John Stuart Mill's Principles of Political Economy spirit of Austen's use of Antigua as defined by Mill. These are hardly to be looked upon as countries, carrying on an exchange of commodities with other countries, but more properly as outlying agricultural or manufacturing estates belonging to a larger community. Our West Indian colonies, for example, cannot be regarded as countries with a productive capital of their own . .. [but are rather] the place where England finds it convenient to carry on the production of sugar, coffee and a few other tropical commodities.

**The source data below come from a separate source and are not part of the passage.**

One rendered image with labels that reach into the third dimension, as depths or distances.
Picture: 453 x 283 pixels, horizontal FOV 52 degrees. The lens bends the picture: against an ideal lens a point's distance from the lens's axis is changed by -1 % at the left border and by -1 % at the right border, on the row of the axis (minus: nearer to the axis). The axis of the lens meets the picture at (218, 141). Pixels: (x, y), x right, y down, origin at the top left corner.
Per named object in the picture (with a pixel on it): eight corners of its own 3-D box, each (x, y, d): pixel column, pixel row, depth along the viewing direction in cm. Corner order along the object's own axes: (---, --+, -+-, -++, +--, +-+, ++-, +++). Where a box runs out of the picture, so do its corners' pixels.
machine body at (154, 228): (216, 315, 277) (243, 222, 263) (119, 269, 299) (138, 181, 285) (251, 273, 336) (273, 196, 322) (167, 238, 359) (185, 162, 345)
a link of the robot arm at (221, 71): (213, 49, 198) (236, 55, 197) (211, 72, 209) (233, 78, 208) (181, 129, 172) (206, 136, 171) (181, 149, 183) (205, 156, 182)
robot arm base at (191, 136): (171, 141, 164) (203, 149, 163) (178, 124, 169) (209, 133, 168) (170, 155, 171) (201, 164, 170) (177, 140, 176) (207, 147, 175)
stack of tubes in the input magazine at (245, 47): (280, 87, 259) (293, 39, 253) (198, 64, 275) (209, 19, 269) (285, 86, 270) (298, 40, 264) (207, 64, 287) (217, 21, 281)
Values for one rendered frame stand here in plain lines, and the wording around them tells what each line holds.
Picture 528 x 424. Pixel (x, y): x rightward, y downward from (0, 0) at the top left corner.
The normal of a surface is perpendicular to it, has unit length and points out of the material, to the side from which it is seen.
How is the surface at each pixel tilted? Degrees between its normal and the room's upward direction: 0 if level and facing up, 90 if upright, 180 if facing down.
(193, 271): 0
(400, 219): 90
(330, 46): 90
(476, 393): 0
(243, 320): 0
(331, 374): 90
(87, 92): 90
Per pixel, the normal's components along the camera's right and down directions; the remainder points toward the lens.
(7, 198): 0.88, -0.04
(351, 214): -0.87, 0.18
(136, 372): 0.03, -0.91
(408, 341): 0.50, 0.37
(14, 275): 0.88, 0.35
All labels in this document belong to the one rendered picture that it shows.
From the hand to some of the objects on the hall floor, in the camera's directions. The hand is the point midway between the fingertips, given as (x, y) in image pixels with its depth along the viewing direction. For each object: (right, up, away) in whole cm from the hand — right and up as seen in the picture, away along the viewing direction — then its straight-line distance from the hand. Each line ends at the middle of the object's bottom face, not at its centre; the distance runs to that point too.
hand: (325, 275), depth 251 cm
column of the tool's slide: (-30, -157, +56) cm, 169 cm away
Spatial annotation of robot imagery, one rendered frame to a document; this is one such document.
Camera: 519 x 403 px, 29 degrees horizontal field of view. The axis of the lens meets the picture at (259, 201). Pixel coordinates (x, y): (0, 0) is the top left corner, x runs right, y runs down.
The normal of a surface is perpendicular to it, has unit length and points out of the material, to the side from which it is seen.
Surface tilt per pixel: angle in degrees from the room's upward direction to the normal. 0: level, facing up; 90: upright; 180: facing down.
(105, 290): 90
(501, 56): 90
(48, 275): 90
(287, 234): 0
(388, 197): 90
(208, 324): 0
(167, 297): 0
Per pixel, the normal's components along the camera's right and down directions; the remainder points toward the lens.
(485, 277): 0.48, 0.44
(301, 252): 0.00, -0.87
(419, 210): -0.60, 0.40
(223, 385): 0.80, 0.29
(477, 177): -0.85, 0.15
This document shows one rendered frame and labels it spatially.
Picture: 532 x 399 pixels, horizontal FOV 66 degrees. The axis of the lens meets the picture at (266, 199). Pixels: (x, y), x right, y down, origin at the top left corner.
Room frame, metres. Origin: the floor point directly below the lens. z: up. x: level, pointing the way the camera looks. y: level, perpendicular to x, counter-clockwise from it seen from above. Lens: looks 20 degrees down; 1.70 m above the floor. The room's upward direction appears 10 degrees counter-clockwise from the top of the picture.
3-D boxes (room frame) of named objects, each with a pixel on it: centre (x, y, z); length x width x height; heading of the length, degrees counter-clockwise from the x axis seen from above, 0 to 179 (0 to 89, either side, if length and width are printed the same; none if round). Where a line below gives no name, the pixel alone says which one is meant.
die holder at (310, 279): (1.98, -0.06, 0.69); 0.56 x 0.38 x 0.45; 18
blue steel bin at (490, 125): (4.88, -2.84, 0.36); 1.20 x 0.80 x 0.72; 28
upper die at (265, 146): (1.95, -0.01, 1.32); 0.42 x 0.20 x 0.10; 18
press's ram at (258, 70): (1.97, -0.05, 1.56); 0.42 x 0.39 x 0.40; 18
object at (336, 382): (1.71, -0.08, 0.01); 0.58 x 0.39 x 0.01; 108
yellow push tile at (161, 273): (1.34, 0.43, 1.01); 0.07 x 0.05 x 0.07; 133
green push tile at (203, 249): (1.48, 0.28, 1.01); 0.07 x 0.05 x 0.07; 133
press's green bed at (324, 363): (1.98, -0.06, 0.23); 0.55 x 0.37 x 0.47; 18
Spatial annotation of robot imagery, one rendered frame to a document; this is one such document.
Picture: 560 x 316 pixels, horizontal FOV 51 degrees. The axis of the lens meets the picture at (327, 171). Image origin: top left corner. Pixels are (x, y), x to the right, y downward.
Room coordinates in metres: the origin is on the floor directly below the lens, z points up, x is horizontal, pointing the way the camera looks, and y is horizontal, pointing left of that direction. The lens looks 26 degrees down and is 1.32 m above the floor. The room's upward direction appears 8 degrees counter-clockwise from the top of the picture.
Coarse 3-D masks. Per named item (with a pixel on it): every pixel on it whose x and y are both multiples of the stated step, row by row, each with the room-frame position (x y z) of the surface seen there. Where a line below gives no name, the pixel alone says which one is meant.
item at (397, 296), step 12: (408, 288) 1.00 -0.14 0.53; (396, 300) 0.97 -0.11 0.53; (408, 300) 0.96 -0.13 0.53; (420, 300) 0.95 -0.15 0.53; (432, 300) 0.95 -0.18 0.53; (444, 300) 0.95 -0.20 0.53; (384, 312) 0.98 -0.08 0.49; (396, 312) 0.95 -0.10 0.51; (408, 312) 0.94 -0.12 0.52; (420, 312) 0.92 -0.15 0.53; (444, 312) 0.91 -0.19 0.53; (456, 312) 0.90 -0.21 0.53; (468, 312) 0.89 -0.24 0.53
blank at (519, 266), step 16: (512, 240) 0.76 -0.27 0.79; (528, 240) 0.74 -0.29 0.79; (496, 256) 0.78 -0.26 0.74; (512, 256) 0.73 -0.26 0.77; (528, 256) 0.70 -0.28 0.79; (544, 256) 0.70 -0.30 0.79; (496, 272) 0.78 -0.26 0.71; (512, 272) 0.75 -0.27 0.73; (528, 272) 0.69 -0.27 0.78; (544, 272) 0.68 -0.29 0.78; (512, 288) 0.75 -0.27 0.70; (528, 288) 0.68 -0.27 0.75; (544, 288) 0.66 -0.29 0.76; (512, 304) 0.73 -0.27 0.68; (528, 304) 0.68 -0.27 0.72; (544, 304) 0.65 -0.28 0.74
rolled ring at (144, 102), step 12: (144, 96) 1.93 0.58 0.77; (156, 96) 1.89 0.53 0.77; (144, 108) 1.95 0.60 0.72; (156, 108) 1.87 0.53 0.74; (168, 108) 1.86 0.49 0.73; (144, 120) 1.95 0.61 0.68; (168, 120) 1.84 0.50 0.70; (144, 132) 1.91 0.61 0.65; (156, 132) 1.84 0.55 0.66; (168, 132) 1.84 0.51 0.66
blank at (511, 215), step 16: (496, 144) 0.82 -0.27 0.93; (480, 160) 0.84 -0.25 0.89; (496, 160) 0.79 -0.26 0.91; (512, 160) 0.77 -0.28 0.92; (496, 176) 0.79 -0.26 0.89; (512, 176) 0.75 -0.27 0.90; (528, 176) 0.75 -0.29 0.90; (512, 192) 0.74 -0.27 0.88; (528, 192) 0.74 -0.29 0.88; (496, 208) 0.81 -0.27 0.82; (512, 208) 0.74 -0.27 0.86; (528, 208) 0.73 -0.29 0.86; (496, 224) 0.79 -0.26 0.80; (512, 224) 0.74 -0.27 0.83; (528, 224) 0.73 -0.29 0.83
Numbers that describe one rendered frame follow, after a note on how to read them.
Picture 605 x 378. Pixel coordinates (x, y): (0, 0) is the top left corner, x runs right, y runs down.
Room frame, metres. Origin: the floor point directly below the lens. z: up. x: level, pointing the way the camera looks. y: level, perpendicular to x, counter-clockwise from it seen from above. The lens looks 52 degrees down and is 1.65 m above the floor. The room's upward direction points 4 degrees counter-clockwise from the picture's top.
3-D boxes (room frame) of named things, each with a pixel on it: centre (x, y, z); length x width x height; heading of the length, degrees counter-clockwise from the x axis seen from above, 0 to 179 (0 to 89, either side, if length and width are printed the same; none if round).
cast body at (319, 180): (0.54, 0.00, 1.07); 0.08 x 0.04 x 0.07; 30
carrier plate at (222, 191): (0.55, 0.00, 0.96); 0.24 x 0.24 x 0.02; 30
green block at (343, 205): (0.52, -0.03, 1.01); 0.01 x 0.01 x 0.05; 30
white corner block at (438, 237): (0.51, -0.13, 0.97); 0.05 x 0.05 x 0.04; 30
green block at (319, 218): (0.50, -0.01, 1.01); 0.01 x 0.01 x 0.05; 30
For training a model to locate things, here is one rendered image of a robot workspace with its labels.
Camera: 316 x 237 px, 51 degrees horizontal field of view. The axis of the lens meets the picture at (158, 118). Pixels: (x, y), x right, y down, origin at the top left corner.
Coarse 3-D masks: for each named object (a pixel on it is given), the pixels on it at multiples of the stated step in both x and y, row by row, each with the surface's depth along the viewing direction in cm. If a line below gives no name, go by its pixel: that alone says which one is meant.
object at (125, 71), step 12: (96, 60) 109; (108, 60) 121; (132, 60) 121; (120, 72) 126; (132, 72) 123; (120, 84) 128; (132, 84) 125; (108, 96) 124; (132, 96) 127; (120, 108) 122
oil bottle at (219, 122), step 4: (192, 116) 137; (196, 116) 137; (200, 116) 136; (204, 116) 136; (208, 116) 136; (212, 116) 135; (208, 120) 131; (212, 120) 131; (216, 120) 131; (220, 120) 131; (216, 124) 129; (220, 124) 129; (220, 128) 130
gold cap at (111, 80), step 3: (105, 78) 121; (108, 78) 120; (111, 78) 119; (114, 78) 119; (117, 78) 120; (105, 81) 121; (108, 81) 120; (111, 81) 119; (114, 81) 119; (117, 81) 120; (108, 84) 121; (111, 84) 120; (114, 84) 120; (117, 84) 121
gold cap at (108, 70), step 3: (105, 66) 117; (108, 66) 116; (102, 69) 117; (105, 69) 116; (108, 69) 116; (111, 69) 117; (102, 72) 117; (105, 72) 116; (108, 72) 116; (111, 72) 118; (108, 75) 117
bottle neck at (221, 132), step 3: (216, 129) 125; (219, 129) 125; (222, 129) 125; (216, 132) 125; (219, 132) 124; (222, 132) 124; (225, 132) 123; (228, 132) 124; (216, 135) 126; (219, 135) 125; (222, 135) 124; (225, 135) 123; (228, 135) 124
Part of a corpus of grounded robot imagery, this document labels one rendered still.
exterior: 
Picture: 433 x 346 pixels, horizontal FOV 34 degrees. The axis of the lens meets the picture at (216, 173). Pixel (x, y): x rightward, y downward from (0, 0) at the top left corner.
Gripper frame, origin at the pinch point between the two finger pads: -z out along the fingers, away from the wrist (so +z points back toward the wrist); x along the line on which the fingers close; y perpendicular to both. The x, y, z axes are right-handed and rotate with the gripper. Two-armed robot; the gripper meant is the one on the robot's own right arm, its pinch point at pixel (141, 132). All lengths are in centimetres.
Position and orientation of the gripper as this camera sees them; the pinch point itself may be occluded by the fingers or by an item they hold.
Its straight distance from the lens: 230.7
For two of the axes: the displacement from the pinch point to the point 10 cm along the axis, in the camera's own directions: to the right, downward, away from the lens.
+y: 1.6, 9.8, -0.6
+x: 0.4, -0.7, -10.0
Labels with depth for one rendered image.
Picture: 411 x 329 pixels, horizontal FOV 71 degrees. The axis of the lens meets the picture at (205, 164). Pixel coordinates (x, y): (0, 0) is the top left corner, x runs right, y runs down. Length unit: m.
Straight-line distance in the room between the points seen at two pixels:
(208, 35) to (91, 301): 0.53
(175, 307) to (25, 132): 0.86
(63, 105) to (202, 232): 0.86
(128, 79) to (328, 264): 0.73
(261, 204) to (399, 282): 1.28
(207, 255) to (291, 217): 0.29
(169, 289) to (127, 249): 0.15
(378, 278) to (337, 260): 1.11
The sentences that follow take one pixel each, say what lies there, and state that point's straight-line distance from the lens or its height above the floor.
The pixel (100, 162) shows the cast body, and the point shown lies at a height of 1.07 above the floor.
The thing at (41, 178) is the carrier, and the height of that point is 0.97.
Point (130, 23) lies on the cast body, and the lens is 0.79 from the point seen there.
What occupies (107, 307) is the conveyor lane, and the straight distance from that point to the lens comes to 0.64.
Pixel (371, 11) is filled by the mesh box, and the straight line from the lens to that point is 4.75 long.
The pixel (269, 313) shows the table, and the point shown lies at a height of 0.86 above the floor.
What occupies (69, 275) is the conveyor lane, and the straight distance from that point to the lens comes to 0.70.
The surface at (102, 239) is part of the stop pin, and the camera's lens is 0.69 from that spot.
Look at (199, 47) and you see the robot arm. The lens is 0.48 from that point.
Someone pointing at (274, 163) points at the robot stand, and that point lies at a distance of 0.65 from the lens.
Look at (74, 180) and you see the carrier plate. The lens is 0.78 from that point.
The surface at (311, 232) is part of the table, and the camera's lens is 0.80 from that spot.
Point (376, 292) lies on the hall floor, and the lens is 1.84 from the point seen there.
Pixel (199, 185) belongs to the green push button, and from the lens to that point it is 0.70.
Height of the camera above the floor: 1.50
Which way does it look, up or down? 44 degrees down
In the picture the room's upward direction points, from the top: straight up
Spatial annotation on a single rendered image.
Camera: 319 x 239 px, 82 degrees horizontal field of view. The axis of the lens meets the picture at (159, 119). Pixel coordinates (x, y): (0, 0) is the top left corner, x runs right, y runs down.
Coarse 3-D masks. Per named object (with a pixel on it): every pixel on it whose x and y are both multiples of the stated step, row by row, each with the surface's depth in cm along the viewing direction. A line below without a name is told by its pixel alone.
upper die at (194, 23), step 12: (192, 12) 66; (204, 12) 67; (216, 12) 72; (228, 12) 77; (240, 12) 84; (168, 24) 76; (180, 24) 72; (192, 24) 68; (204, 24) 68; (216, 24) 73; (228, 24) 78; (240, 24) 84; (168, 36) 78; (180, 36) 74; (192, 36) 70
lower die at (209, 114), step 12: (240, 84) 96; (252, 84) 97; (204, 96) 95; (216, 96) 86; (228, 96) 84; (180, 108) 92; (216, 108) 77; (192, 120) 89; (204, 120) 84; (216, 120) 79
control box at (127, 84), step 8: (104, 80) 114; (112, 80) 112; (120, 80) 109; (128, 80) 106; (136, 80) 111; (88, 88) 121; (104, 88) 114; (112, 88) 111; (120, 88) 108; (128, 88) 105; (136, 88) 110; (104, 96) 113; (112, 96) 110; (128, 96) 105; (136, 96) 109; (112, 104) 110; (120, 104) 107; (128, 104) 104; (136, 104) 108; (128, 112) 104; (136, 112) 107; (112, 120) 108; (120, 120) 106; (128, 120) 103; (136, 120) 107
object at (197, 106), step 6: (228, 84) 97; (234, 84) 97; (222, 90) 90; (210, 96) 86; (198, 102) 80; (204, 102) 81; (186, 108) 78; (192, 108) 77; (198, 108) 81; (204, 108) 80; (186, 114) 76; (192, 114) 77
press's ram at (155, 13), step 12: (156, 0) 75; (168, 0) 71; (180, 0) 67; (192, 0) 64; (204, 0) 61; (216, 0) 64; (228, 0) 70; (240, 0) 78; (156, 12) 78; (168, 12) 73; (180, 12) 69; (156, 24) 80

All the capital employed is English capital; almost all the industry is carried on for English uses; there is little production of anything except for staple commodities, and these are sent to England, not to be exchanged for things exported to the colony and consumed by its inhabitants, but to be sold in England for the benefit of the proprietors there. The trade with the West Indies is hardly to be considered an external trade, but more resembles the traffic between town and country. (quoted from Said 108).